WORK TO BE COMPLETED
Only those lines in the data below from the line containing "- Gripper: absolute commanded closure" through the line containing "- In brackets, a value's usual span", both included, should be restated word for word.

Start of INFORMATION PROVIDED

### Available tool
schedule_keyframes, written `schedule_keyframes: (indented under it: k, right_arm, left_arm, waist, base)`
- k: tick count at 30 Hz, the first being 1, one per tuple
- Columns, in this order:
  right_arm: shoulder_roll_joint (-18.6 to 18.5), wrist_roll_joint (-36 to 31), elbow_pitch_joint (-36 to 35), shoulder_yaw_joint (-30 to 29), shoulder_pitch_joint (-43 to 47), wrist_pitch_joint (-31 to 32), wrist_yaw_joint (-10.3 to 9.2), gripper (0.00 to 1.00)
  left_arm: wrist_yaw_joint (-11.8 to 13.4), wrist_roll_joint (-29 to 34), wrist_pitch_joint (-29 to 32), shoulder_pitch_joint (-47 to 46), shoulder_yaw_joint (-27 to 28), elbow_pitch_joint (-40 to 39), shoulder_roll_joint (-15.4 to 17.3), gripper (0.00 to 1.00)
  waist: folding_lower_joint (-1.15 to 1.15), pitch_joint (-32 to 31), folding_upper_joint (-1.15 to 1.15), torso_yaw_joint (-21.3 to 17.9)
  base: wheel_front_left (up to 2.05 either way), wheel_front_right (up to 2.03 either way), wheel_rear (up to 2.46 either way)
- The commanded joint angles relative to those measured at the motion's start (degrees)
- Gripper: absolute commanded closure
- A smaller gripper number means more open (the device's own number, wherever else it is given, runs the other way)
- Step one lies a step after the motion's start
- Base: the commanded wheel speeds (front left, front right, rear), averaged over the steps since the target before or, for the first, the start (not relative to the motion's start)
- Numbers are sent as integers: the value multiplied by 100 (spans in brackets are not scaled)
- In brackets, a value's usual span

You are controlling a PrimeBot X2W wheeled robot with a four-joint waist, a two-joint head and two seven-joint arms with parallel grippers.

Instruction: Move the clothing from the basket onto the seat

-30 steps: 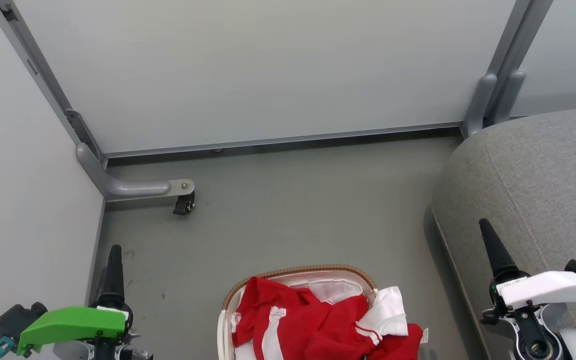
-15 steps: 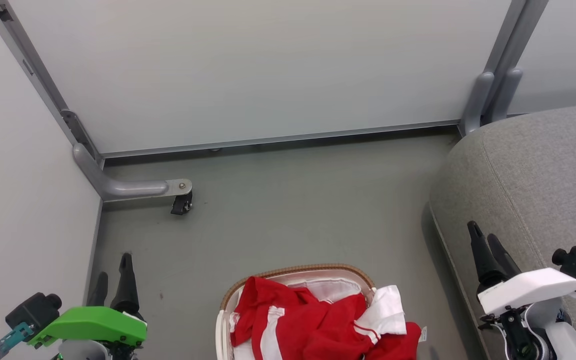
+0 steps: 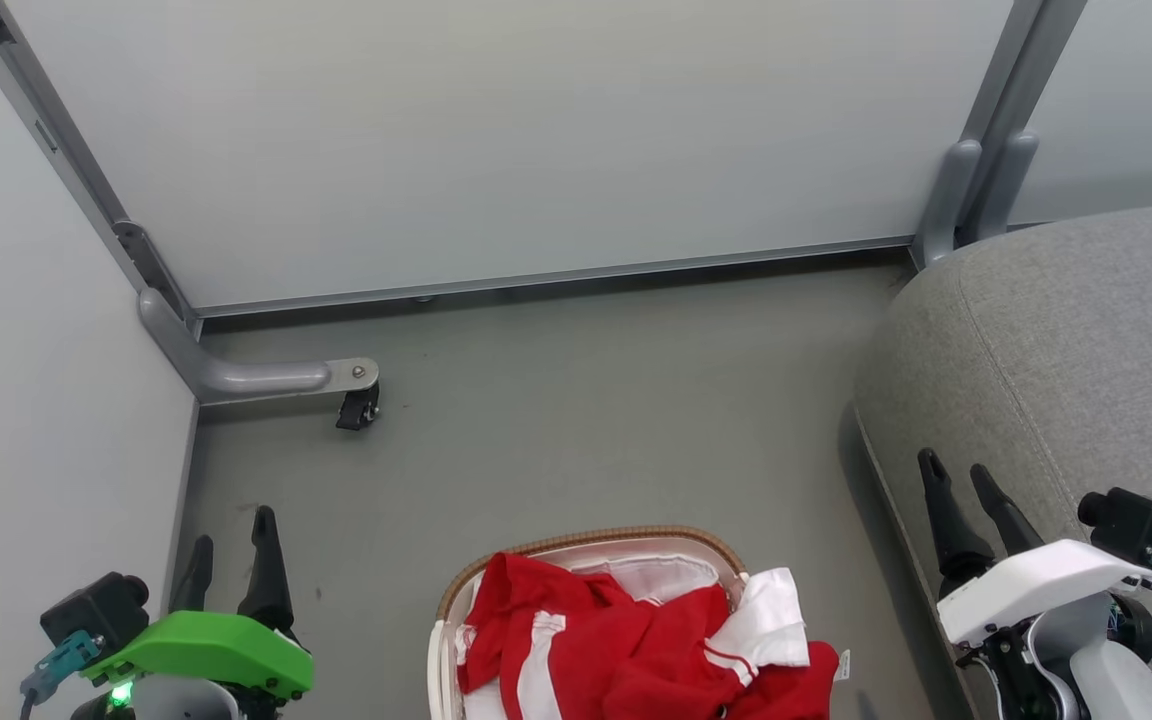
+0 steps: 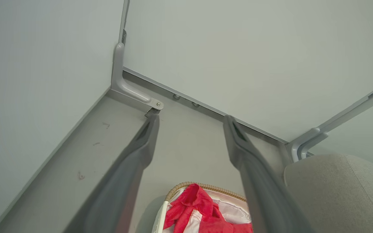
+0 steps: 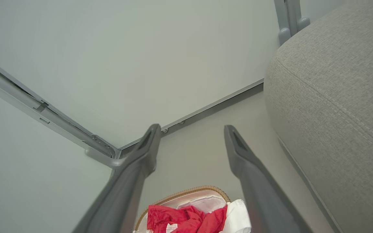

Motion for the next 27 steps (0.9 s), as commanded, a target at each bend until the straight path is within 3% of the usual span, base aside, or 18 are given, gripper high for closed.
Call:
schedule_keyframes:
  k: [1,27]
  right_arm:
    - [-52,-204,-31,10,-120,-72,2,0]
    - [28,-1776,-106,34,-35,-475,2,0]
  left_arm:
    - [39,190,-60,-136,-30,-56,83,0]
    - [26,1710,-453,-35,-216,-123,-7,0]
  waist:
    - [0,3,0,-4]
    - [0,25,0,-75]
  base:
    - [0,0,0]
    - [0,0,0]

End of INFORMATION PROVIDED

ANSWER FOR THIS EXERCISE
- Gripper: absolute commanded closure
- A smaller gripper number means more open (the device's own number, wherever else it is given, runs the other way)
- Step one lies a step after the motion's start
- Base: the commanded wheel speeds (front left, front right, rear), averaged over the steps since the target before or, for the first, the start (not relative to the motion's start)
- Numbers are sent as integers: the value multiplied by 100 (spans in brackets are not scaled)
- In brackets, a value's usual span

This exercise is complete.